### [Exercise objective]
Without omission or alteration, write out all of the data.

BEGIN

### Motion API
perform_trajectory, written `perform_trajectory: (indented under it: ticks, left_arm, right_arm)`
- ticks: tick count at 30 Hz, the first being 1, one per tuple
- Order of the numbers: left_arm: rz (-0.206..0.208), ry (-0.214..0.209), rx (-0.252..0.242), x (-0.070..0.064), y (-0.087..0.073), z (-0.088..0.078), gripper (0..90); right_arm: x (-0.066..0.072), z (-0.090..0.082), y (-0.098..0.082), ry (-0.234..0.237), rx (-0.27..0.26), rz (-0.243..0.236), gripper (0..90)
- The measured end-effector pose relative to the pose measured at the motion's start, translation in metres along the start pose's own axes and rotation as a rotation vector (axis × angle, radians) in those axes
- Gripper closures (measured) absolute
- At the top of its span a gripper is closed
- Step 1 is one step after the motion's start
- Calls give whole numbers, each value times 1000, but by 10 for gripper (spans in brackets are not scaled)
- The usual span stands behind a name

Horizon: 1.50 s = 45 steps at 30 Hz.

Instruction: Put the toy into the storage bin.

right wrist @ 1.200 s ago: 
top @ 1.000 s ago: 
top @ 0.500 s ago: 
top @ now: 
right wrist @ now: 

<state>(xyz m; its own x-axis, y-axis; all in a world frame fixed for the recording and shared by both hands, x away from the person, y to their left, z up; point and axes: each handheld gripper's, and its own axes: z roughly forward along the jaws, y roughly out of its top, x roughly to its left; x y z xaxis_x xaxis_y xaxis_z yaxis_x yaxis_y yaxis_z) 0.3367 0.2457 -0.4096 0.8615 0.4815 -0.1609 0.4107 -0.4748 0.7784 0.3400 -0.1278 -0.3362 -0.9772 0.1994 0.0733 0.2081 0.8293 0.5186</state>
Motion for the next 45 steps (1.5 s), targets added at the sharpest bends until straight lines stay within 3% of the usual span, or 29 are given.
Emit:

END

### [Output for this exercise]
### Motion API
perform_trajectory, written `perform_trajectory: (indented under it: ticks, left_arm, right_arm)`
- ticks: tick count at 30 Hz, the first being 1, one per tuple
- Order of the numbers: left_arm: rz (-0.206..0.208), ry (-0.214..0.209), rx (-0.252..0.242), x (-0.070..0.064), y (-0.087..0.073), z (-0.088..0.078), gripper (0..90); right_arm: x (-0.066..0.072), z (-0.090..0.082), y (-0.098..0.082), ry (-0.234..0.237), rx (-0.27..0.26), rz (-0.243..0.236), gripper (0..90)
- The measured end-effector pose relative to the pose measured at the motion's start, translation in metres along the start pose's own axes and rotation as a rotation vector (axis × angle, radians) in those axes
- Gripper closures (measured) absolute
- At the top of its span a gripper is closed
- Step 1 is one step after the motion's start
- Calls give whole numbers, each value times 1000, but by 10 for gripper (spans in brackets are not scaled)
- The usual span stands behind a name

Horizon: 1.50 s = 45 steps at 30 Hz.

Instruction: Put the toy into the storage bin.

right wrist @ 1.200 s ago: 
top @ 1.000 s ago: 
top @ 0.500 s ago: 
top @ now: 
right wrist @ now: 

<state>(xyz m; its own x-axis, y-axis; all in a world frame fixed for the recording and shared by both hands, x away from the person, y to their left, z up; point and axes: each handheld gripper's, and its own axes: z roughly forward along the jaws, y roughly out of its top, x roughly to its left; x y z xaxis_x xaxis_y xaxis_z yaxis_x yaxis_y yaxis_z) 0.3367 0.2457 -0.4096 0.8615 0.4815 -0.1609 0.4107 -0.4748 0.7784 0.3400 -0.1278 -0.3362 -0.9772 0.1994 0.0733 0.2081 0.8293 0.5186</state>
Motion for the next 45 steps (1.5 s), targets added at the sharpest bends until straight lines stay within 3% of the usual span, or 29 are given.
Emit:

The answer to this exercise has been fully stated.